0
votes

HDP-2.5.0.0 using Ambari 2.4.0.1

The Hive table ReportSetting is as follows :

id int

serializedreportsetting String

The column 'serializedreportsetting' is an XML data type in the source SQL Server db but is converted to String during Sqoop import, this is how it looks in SQL Server :

<ReportSettings4 xmlns:xsi="http://www.w3.org/2001/XMLSchema-instance" xmlns:xsd="http://www.w3.org/2001/XMLSchema">
  <Trigger>
  <Manual>true</Manual>
  </Trigger>
<StartTime>
    <Year>8</Year>
    <Month>1</Month>
    <Day>1</Day>
    <Hour>0</Hour>
    <Minute>0</Minute>
  </StartTime>
  <ReportPeriod>
    <Month>0</Month>
    <Day>0</Day>
    <Hour>0</Hour>
    <Minute>5</Minute>
  </ReportPeriod>
  <Theft>
    <DigitalInput>true</DigitalInput>
    <Can>false</Can>
  </Theft>
  <SequenceNo>0</SequenceNo>
</ReportSettings4>

In Hive table :

<ReportSettings4 xmlns:xsd="http://www.w3.org/2001/XMLSchema" xmlns:xsi="http://www.w3.org/2001/XMLSchema-instance"><Trigger><Manual>true</Manual></Trigger><StartTime><Year>8</Year><Month>12</Month><Day>31</Day><Hour>23</Hour><Minute>34</Minute></StartTime><ReportPeriod><Month>0</Month><Day>0</Day><Hour>4</Hour><Minute>0</Minute></ReportPeriod><Theft><DigitalInput>false</DigitalInput><Can>false</Can></Theft><SequenceNo>3</SequenceNo></ReportSettings4>

The query that works fine on the SQL Server :

SELECT
r.VehicleId
,rs.value('(Trigger/Manual)[1]', 'bit') AS RS_Trigger_Manual, ,CAST(CONCAT(CASE WHEN rs.value('(StartTime/Year)[1]', 'int') < 10 THEN CONCAT('200',rs.value('(StartTime/Year)[1]', 'int')) ELSE CONCAT('20',rs.value('(StartTime/Year)[1]', 'int')) END,'-',rs.value('(StartTime/Month)[1]', 'int'),'-',rs.value('(StartTime/Day)[1]', 'int'),' ',rs.value('(StartTime/Hour)[1]', 'int'),':',rs.value('(StartTime/Minute)[1]', 'int'),':','00.000') AS datetime) AS RS_StartTime
,rs.value('(ReportPeriod/Month)[1]', 'int') AS RS_ReportPeriod_Month
,rs.value('(ReportPeriod/Day)[1]', 'int') AS RS_ReportPeriod_Day
,rs.value('(ReportPeriod/Hour)[1]', 'int') AS RS_ReportPeriod_Hour
,rs.value('(ReportPeriod/Minute)[1]', 'int') AS RS_ReportPeriod_Minute
,rs.value('(Theft/DigitalInput)[1]', 'bit') AS RS_Theft_DigitalInput
,rs.value('(Theft/Can)[1]', 'bit') AS RS_Theft_Can,rs.value('(SequenceNo)[1]', 'int') 

AS RS_SequenceNo FROM ReportSetting r
  CROSS APPLY SerializedReportSetting.nodes('/*') AS ReportSettings(rs)

I could think of/do the following :

  1. To use the CROSS APPLY, I guess lateral view needs to be used, here I don't have the serializedreportsetting as an array, so explode() won't work.

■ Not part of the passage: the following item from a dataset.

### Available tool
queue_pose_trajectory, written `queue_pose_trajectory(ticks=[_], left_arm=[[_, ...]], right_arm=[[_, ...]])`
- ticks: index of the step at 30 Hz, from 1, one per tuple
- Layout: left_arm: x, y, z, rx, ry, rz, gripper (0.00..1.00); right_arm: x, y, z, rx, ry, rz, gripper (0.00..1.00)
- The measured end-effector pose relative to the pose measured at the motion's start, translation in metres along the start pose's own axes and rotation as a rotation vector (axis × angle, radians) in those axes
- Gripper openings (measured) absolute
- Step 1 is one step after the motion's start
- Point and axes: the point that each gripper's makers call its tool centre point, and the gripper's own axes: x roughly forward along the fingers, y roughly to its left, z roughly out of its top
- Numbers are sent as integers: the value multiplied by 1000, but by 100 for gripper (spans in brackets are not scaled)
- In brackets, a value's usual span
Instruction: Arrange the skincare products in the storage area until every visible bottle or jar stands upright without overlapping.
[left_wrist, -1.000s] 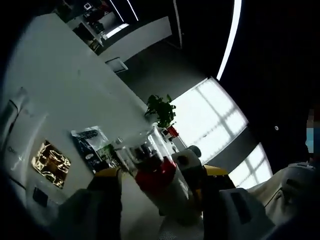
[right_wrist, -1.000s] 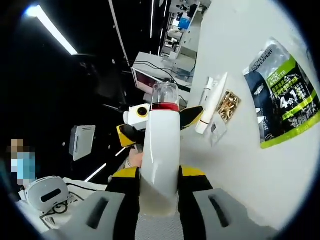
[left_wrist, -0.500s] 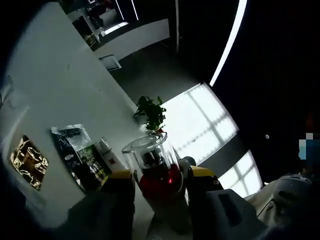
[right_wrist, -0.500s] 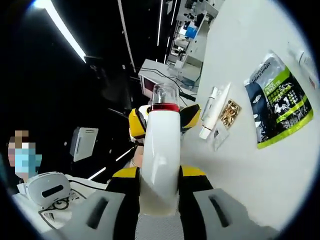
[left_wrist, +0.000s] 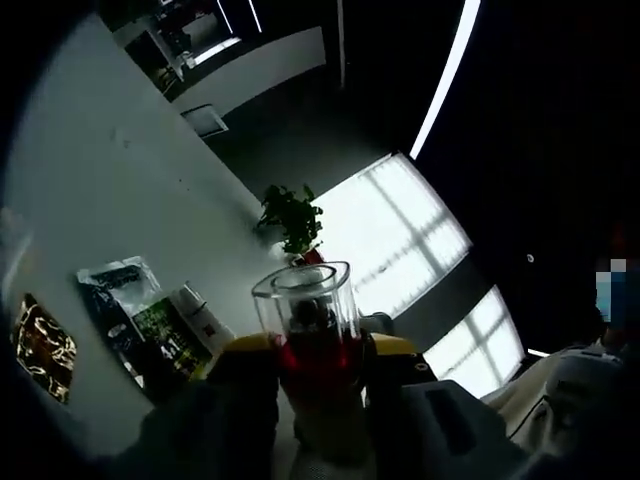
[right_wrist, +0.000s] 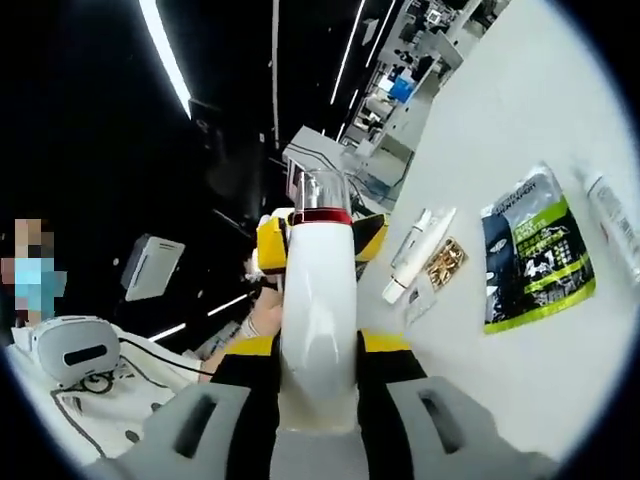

Can someone validate if I'm thinking in the right direction
  2. I simply tried to get the data in serializedreportsetting as columns using the built-in xpath udf, however, I don't get any records, few trials are as follows :

    select xpath(SerializedReportSetting,'/*') from ReportSetting limit 1;

    select xpath(SerializedReportSetting,'/ReportSettings4') from ReportSetting limit 1;

    select xpath(SerializedReportSetting,'/Trigger/Manual') from ReportSetting limit 1;

**********UPDATE-1**********

I used the regexp_replace to handle the above challenge :

SELECT id,
  xpath_string(SerializedReportSetting,'/ReportSettings/Trigger/Manual')        AS RS_Trigger_Manual,
  xpath_string(SerializedReportSetting,'/ReportSettings/Trigger/DriveChange')   AS RS_Trigger_DriveChange
FROM
  (SELECT id,
    regexp_replace(SerializedReportSetting, 'ReportSettings+\\d','ReportSettings') AS SerializedReportSetting
  FROM reportsetting
  WHERE id IN (1701548,3185,1700231,1700232)
  ) reportsetting_regex;
1

1 Answers

1
votes

In xpath they explicitly say:

The xpath() function always returns a hive array of strings. If the expression results in a non-text value (e.g., another xml node) the function will return an empty array

So you can either use: xpath(SerializedReportSetting,'/ReportSettings4/Trigg‌​er/Manual/text()') from ReportSetting limit 1;

Or an even better option is to use xpath_boolean/xpath_int:

xpath_boolean - Returns true if the XPath expression evaluates to true, or if a matching node is found.

xpath_boolean(SerializedReportSetting,'/ReportSettings4/Trigg‌​er/Manual') from ReportSetting limit 1;

xpath_short, xpath_int, xpath_long These functions return an integer numeric value, or the value zero if no match is found, or a match is found but the value is non-numeric. Mathematical operations are supported. In cases where the value overflows the return type, then the maximum value for the type is returned.

xpath_int(SerializedReportSetting,'/ReportSettings4/ReportPeriod/Month') from ReportSetting limit 1;